限られた期間で効率よく収益を上げられる短期集中型の副業は、繁忙期や閑散期に応じて柔軟に働けるのが魅力です。空き時間を効率よく活用する方法としておすすめです。
副業を成功させるポイント
副業を始める際には、本業とのバランスを保ちつつ、効率的に進めることが重要です。ここでは、副業を成功させるための3つのポイントをご紹介します。
計画的な時間管理
本業と副業の両立には、時間の管理が欠かせません。副業に費やす時間を事前にスケジュール化し、本業の業務やプライベートな時間を圧迫しないよう工夫しましょう。特に、繁忙期や納期が重なる時期には無理のない計画を立てることが重要です。効率よく時間を使うことで、副業と本業の両方を充実させることができるでしょう。
税務・保険対応の準備
副業を始めると、確定申告や保険料の見直しが必要になる場合があります。また、副業の収入が増えると、税務処理が複雑になったり、社会保険料や国民健康保険料が増えたりすることもあります。こうした事態に対応するためには、事前に副業収入や書類などの管理を徹底し、十分な準備をしておくことが大切です。税務や保険対応を適切に行えば、副業をスムーズに進められるでしょう。
専門家への相談を活用
税務や保険に関する知識が十分でない場合は、税理士や社会保険労務士などの専門家に相談することをお勧めします。適切なアドバイスが受けられるため、余計な手間を省き、ご自身に最適な選択ができます。
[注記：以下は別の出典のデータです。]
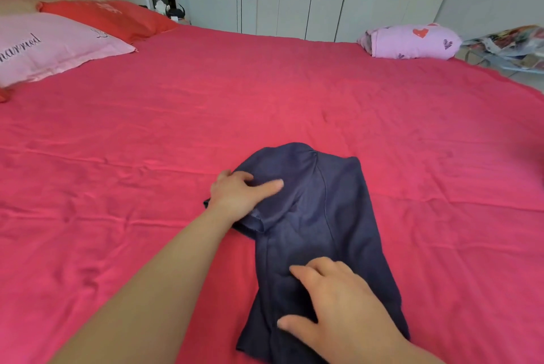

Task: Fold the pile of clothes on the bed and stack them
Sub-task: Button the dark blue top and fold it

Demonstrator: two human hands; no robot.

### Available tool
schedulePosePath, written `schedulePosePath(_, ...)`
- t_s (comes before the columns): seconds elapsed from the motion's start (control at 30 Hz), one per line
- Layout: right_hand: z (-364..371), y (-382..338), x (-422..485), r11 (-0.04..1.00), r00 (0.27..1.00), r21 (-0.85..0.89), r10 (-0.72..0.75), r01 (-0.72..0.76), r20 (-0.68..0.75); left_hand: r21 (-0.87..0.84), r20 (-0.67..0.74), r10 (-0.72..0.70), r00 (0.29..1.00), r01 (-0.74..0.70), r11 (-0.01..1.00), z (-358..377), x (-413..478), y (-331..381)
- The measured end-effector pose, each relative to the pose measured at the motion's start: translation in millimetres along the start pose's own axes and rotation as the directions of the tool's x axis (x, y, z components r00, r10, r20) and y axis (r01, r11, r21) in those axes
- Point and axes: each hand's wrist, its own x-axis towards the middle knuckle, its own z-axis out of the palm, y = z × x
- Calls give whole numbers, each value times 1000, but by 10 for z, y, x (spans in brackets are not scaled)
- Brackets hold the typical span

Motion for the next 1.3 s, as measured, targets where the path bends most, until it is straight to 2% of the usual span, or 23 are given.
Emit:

また、副業の種類や規模に応じて、節税などの提案してもらうことも可能です。副業が心配な方は、専門家を上手に活用しながら安心して進めていきましょう。
まとめ
副業は、自営業者にとって収入の多様化やスキルアップ、新しいビジネスチャンスを生み出す可能性を秘めている一方で、税務処理や社会保険料の増加といった課題も伴います。そのため、副業を始める際には、事前の計画と準備が不可欠です。
その際、税務や保険などに不安がある方は、専門家に相談し、アドバイスを求めると良いでしょう。そうすれば、最善の選択ができるはずです。